No creo que se trasbordasen cartas por encima del muro del jardín, como bajo el régimen paternal de Mattos Miranda... El nuevo señor, el hombre robusto y bigotudo, imponía a la divina Elisa, aun de lejos, de entre los parrales de Carcavellos, retraimiento y prudencia. Y acalmada por aquel marido, mozo y fuerte, menos sentiría ahora la necesidad de algún encuentro discreto en la sombra caliente de la noche, aun cuando su elegancia moral y el rígido idealismo de José Matías consintiesen en aprovechar una escalera contra el muro... En lo demás, Elisa era fundamentalmente honesta, y conservaba el respeto sagrado de su cuerpo, por sentirlo tan bello y cuidadosamente hecho por Dios, más de lo que el de su alma. Y ¿quién sabe?... Tal vez la adorable mujer perteneciese a la bella raza de aquella marquesa italiana, la marquesa Julia de Malfieri, que conservaba dos amorosos a su dulce servicio, un poeta para las delicadezas románticas y un cochero para las necesidades groseras.

¡En fin, amigo mío, no psicologuemos más sobre esta viva, detrás del muerto que murió por ella! El hecho fue que Elisa y su amigo insensiblemente recayeron en la vieja unión ideal a través de los jardines en flor. En octubre, como Torres Nogueira continuaba vendimiando en Carcavellos, José Matías, para contemplar la terraza de la Parreira, ya abría de nuevo las vidrieras, larga y extáticamente.
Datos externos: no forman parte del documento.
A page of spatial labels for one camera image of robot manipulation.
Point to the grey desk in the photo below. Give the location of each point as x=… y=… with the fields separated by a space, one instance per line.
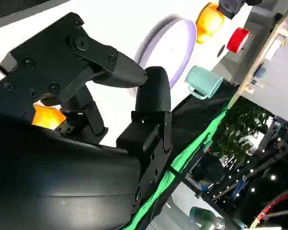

Parece que un tan extremo espiritualista, reconquistando la idealidad del antiguo amor, debía reentrar también en la antigua felicidad perfecta. Si reinaba en el alma inmortal de Elisa, ¿qué importaba que otro se ocupase de su cuerpo mortal? ¡Mas no! El pobre mozo sufría angustiadamente, y para sacudir la pungencia de estos tormentos, concluyó, un hombre como él, tan sereno, de una tan dulce armonía de modos, por tornarse un agitado. ¡Ah, amigo mío, qué estrépito de vida! ¡Desesperadamente, durante un año, removió, aturdió, escandalizó a Lisboa!... De ese tiempo son algunas de sus extravagancias legendarias... ¿Conoce la de la cena? ¡Una cena ofrecida a treinta o cuarenta mujeres de las más torpes y de las más sucias, recogidas por las negras callejuelas del Barrio Alto y de la Mouraría, que después mandó montar en burros, y gravemente, melancólicamente, puesto al frente sobre un gran caballo blanco, con una inmensa fusta, llevó a los altos de Gracia, para saludar la aparición del sol!

¡Mas todo ese alarido no le disipó el dolor, y entonces fue, en este invierno, cuando comenzó a jugar y a beber! Todo el día pasábalo encerrado en casa (ciertamente por detrás de las vidrieras, ahora que Torres Nogueira regresara de los viñedos) con ojos y alma clavados en la terraza fatal; después, a la noche, cuando las ventanas de Elisa se apagaban, salía en una berlina, siempre la misma, la del Gago, corría a la ruleta del Bravo, después al club del «Caballero», donde jugaba frenéticamente hasta la tardía hora de cenar, en un gabinete de restorán, con haces de velas encendidas, y el Collares y el Champagne y el Cognac corriendo en chorros desesperados.

¡Esta vida, picoteada por la Furias, duró años, siete años! Todas las tierras que le dejara el tío Garmilde se fueron, largamente jugadas y bebidas; y restábale solo el caserón de Arroyos y el dinero prestado por que lo hipotecara; mas, súbitamente, desapareció de todos los antros del vino y del juego.

¡Y supimos que Torres Nogueira estaba muriendo con una anasarca!